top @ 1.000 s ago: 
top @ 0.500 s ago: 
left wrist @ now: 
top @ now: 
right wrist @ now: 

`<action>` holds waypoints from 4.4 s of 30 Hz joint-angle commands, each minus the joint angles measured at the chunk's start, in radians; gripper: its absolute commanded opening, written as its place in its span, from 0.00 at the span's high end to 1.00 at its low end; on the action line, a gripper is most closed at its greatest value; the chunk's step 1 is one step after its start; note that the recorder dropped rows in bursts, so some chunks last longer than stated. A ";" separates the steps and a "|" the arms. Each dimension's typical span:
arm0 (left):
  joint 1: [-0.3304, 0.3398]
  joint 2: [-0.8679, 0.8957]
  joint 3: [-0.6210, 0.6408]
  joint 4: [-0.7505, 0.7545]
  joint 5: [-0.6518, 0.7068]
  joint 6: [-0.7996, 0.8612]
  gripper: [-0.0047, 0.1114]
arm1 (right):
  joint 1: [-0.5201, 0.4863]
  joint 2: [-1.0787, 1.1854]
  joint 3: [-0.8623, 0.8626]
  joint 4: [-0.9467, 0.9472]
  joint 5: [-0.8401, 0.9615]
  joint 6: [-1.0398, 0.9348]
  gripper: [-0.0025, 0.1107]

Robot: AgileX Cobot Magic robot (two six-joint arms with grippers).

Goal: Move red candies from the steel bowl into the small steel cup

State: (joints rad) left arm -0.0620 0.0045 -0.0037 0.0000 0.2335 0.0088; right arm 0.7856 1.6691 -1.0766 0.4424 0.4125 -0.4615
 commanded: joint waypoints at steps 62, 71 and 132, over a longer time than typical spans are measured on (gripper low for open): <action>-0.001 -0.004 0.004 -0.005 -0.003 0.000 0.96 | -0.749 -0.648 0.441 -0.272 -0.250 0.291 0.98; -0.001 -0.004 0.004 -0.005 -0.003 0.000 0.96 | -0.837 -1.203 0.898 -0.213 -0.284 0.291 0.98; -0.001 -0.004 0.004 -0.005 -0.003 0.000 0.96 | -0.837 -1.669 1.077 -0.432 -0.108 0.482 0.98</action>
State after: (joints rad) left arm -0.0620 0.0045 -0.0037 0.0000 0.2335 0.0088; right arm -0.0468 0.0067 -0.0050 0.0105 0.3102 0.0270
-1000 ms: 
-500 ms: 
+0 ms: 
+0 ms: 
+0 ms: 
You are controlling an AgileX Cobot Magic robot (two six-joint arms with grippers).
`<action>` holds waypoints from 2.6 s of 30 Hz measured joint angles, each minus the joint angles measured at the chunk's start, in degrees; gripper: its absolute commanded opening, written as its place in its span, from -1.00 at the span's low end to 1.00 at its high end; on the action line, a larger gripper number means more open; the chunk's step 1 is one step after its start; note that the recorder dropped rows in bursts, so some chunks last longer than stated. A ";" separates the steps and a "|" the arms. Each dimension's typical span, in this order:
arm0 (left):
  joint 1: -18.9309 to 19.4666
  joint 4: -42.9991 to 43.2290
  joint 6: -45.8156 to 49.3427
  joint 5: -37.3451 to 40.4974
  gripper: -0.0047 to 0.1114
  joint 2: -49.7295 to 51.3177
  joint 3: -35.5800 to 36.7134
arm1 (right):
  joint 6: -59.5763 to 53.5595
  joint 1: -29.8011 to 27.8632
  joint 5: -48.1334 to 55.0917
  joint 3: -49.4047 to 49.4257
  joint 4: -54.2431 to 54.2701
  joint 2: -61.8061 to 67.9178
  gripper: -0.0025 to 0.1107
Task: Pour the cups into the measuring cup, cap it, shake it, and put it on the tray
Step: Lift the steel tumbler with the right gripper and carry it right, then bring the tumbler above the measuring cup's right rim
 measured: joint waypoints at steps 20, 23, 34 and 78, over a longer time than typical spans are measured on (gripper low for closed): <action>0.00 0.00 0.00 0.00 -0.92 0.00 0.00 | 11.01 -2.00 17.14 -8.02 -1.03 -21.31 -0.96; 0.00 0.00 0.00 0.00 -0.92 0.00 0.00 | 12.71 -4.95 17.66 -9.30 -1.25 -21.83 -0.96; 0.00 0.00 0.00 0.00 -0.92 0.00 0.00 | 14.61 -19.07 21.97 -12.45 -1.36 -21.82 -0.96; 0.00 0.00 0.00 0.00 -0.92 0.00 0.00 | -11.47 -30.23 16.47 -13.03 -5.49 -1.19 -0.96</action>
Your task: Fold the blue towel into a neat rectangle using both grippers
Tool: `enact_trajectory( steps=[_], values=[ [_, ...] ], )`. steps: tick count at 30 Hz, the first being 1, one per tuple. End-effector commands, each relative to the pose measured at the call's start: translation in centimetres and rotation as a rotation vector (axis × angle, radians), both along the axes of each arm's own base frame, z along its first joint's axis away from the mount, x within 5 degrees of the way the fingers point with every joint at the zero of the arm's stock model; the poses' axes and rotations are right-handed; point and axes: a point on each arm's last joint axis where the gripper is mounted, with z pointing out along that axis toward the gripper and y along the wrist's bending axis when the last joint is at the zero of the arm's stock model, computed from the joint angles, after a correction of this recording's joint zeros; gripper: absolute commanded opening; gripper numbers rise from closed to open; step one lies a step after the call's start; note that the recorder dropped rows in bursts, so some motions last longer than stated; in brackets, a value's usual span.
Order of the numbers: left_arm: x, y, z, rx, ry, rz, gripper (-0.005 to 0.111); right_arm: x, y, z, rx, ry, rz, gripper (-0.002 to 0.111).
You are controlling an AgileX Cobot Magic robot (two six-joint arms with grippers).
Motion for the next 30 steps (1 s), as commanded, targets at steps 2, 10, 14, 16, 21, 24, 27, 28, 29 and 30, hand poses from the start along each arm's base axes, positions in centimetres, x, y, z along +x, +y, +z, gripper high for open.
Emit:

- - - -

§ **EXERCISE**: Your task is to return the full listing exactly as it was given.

§ **EXERCISE OUTPUT**:
top @ 1.000 s ago: 
top @ 0.500 s ago: 
left wrist @ now: 
top @ now: 
right wrist @ now: 

`<action>` holds waypoints from 4.4 s of 30 Hz joint-angle commands, each minus the joint angles measured at the chunk's start, in radians; gripper: its absolute commanded opening, written as its place in its span, from 0.00 at the span's high end to 1.00 at its low end; on the action line, a gripper is most closed at its greatest value; the chunk's step 1 is one step after its start; note that the recorder dropped rows in bursts, so some chunks last longer than stated. A ";" separates the steps and a "|" the arms. Each dimension's typical span:
arm0 (left):
  joint 1: [-0.3304, 0.3398]
  joint 2: [-0.8679, 0.8957]
  joint 3: [-0.6210, 0.6408]
  joint 4: [-0.7505, 0.7545]
  joint 5: [-0.6518, 0.7068]
  joint 6: [-0.7996, 0.8612]
  gripper: [-0.0047, 0.1114]
arm1 (right):
  joint 1: [-0.5201, 0.4863]
  joint 2: [-1.0787, 1.1854]
  joint 3: [-0.8623, 0.8626]
  joint 4: [-0.9467, 0.9472]
  joint 5: [-0.8401, 0.9615]
  joint 6: [-1.0398, 0.9348]
  gripper: [-0.0025, 0.1107]

Robot: AgileX Cobot Magic robot (two six-joint arms with grippers).

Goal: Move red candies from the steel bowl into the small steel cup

State: (joints rad) left arm -0.0620 0.0045 -0.0037 0.0000 0.2335 0.0088; right arm 0.7856 1.6691 -1.0766 0.4424 0.4125 -0.4615
 commanded: joint waypoints at steps 62, 71 and 132, over a longer time than typical spans are measured on (gripper low for open): <action>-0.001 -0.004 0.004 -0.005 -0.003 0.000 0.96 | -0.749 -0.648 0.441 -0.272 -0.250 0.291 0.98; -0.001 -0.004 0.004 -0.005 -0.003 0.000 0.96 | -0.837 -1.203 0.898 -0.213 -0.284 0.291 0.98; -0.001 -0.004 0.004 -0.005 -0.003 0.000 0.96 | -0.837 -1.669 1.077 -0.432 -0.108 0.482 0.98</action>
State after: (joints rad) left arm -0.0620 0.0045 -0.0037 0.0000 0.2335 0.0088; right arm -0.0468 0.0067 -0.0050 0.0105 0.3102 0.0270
-1000 ms: 
-500 ms: 
+0 ms: 
+0 ms: 
+0 ms: 
You are controlling an AgileX Cobot Magic robot (two six-joint arms with grippers).
`<action>` holds waypoints from 2.6 s of 30 Hz measured joint angles, each minus the joint angles measured at the chunk's start, in degrees; gripper: its absolute commanded opening, written as its place in its span, from -1.00 at the span's low end to 1.00 at its high end; on the action line, a larger gripper number means more open; the chunk's step 1 is one step after its start; note that the recorder dropped rows in bursts, so some chunks last longer than stated. A ";" separates the steps and a "|" the arms. Each dimension's typical span, in this order:
arm0 (left):
  joint 1: -18.9309 to 19.4666
  joint 4: -42.9991 to 43.2290
  joint 6: -45.8156 to 49.3427
  joint 5: -37.3451 to 40.4974
  gripper: -0.0047 to 0.1114
  joint 2: -49.7295 to 51.3177
  joint 3: -35.5800 to 36.7134
arm1 (right):
  joint 6: -59.5763 to 53.5595
  joint 1: -29.8011 to 27.8632
  joint 5: -48.1334 to 55.0917
  joint 3: -49.4047 to 49.4257
  joint 4: -54.2431 to 54.2701
  joint 2: -61.8061 to 67.9178
  gripper: -0.0025 to 0.1107
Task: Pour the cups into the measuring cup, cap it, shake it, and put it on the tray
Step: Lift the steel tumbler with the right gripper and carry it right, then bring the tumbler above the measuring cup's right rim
 measured: joint waypoints at steps 20, 23, 34 and 78, over a longer time than typical spans are measured on (gripper low for closed): <action>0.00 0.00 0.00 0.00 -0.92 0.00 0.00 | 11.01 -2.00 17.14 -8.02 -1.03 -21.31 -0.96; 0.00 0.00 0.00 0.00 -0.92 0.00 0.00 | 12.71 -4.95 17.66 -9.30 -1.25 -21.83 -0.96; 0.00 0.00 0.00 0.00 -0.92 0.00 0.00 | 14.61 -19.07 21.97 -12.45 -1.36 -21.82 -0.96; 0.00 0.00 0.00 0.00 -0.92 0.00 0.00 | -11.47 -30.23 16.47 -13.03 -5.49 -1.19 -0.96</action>
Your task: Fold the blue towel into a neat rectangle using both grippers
Tool: `enact_trajectory( steps=[_], values=[ [_, ...] ], )`. steps: tick count at 30 Hz, the first being 1, one per tuple. End-effector commands, each relative to the pose measured at the call's start: translation in centimetres and rotation as a rotation vector (axis × angle, radians), both along the axes of each arm's own base frame, z along its first joint's axis away from the mount, x within 5 degrees of the way the fingers point with every joint at the zero of the arm's stock model; the poses' axes and rotations are right-handed; point and axes: a point on each arm's last joint axis where the gripper is mounted, with z pointing out along that axis toward the gripper and y along the wrist's bending axis when the last joint is at the zero of the arm's stock model, computed from the joint angles, after a correction of this recording's joint zeros; gripper: absolute commanded opening; gripper numbers rise from closed to open; step one lies a step after the call's start; note that the recorder dropped rows in bursts, so some motions last longer than stated; in brackets, a value's usual span.
Order of the numbers: left_arm: x, y, z, rx, ry, rz, gripper (-0.005 to 0.111); right_arm: x, y, z, rx, ry, rz, gripper (-0.002 to 0.111).
You are controlling an AgileX Cobot Magic robot (two six-joint arms with grippers).
Motion for the next 30 steps (1 s), as commanded, targets at steps 2, 10, 14, 16, 21, 24, 27, 28, 29 and 30, hand poses from the start along each arm's base axes, positions in centimetres, x, y, z along +x, +y, +z, gripper high for open.
Emit:

This exercise is now done.